Amperometric response studies carried out in phosphate buffer (0.1 M pH 7.5). Operational stability, storage stability, pH and temperature were determined via application of 0.4 V [vs. Ag/AgCl electrode (3 M KCl)] by detecting the H2O2 oxidation current. After the background current reached a stable value, glucose solution was added to the cell using a micropipette and it was stirred. Then the resulting current difference was recorded. Research into the operational and storage stability as well as effects of pH and temperature were carried out using 1.0 × 10−5 M concentrations of glucose.

3. Results and Discussion

In this study a new glucose sensitive amperometric enzyme electrode was prepared using polyaniline-polyvinylsulphonate film. The parameters effecting to the performance of the biosensor were investigated.

3.1. Obtaining Potential of Polyaniline-Polyvinylsulphonate (Pt/Pani-Pvs) Film

The platinum electrode was covered with polyaniline at different potentials (0.75 V; 0.95 V and 1.10 V) in polyvinylsulphonate media. After the coating procedure, H2O2 was added to determine the sensitivity of the electrode to H2O2. A graphic of the response currents of the Pt/Pani-Pvs electrode against H2O2 concentration was drawn (Figure 1). When the graph was examined, it was seen that current values in 0.75 V were higher than the current values in other potentials and the linearity of the curve which was drawn in 0.75 V was better than the other potentials. The film thickness produced at 1.10 V was more than at other voltages. Because the thickness of the film is so high, conductivity decreased and thus currents became lower. For that reasons, the covering potential was chosen as 0.75 V at which the highest currents and correlation coefficient were obtained.

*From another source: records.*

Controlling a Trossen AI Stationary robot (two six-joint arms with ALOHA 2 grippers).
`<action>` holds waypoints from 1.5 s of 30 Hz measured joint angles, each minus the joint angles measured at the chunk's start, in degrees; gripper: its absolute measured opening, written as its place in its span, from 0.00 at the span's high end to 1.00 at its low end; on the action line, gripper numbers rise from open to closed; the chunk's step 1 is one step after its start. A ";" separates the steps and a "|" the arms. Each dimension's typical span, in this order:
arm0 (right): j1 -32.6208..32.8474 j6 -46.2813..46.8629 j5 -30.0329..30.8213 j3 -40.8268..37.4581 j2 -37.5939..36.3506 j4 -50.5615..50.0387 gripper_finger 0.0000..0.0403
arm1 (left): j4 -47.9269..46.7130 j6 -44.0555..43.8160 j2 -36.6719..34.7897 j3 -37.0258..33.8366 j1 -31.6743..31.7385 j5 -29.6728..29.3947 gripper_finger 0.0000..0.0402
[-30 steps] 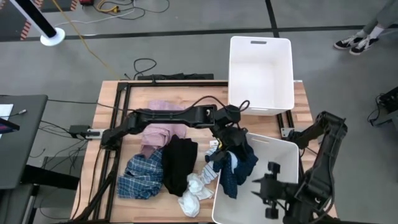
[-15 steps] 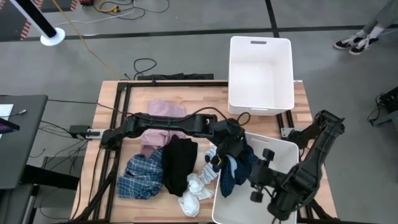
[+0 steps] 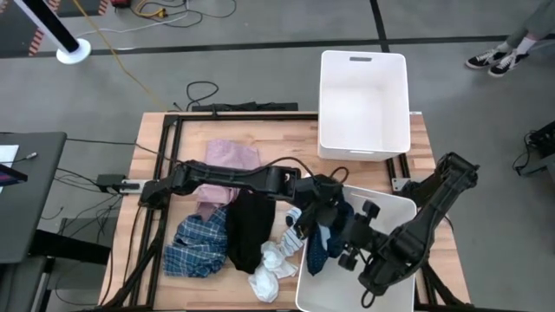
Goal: Sort clothes
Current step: Put the top blue patterned polo in the bottom laundry bin
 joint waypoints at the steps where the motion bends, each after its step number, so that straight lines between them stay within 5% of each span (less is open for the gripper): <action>1: 0.00 0.10 -0.04 -0.50 0.00 0.60 0.55 | 0.40 0.51 0.00 0.00 -0.11 -0.47 0.29; 9: -0.83 0.93 -0.17 -3.66 0.00 4.27 0.59 | 1.86 6.79 0.00 -0.02 -0.22 -0.86 0.29; 18: -0.74 5.65 -3.32 -3.78 0.00 -3.04 0.97 | -0.87 11.25 -0.20 -0.02 -0.22 -0.65 0.29; 29: 1.17 10.03 -5.27 1.70 -0.08 -13.76 1.00 | -1.40 12.11 -0.22 -0.02 -0.22 -0.65 0.29; 45: 3.20 14.35 -23.10 2.78 -1.34 -13.68 1.00 | -4.02 10.89 -2.16 -0.25 -0.09 3.64 0.29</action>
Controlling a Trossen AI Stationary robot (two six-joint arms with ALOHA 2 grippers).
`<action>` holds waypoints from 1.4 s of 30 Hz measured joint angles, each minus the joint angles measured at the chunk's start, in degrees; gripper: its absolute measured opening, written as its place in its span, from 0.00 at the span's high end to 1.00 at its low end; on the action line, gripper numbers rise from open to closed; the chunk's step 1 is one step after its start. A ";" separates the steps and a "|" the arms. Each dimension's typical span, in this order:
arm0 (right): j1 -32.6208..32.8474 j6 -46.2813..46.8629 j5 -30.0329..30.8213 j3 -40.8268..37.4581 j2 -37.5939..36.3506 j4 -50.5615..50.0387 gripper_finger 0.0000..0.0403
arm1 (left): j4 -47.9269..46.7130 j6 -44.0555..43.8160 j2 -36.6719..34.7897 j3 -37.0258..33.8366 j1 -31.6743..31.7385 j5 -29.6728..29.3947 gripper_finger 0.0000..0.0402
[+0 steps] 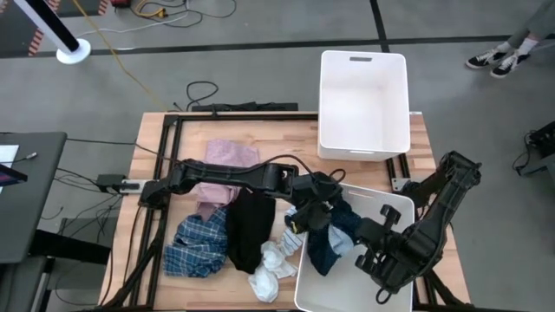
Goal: Sort clothes
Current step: Put the top blue patterned polo in the bottom laundry bin
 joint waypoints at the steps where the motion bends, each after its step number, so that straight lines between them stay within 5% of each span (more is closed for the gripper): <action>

3.2. The Effect of Aniline Concentration

The electrodes’ sensitivity to hydrogen peroxide was investigated in order to elucidate the role of aniline concentration (Figure 2). Four different aniline concentrations (0.05, 0.1, 0.2, 0.3 M) were used. Figure 2 indicates that the current response of the electrode covered in 0.3 M aniline was the lowest, and the surface of this electrode was not homogeneous. The polymer coverage easily peeled from the surface. It was concluded that a high aniline concentration was not suitable for polymer coverage. When the aniline concentration was 0.05 M, it was seen that the current was high. It was observed that the thickness of the polymer formed on the Pt surface by 0.05 M aniline was very thin. During the experiment, as the hydrogen peroxide concentration was increased, the polymer film was becoming thinner and the bare Pt surface came out. The surface deformation could be seen with the naked eye. Because of that, the current values were high in the covers made in 0.05 M concentration. The highest correlation coefficient was observed in 0.2 M pyrrole. For the electrodes prepared by 0.2 M aniline, the surface of the electrode was more homogeneous and stronger than the others. Because of that, the aniline concentration was taken as 0.2 M in the subsequent studies.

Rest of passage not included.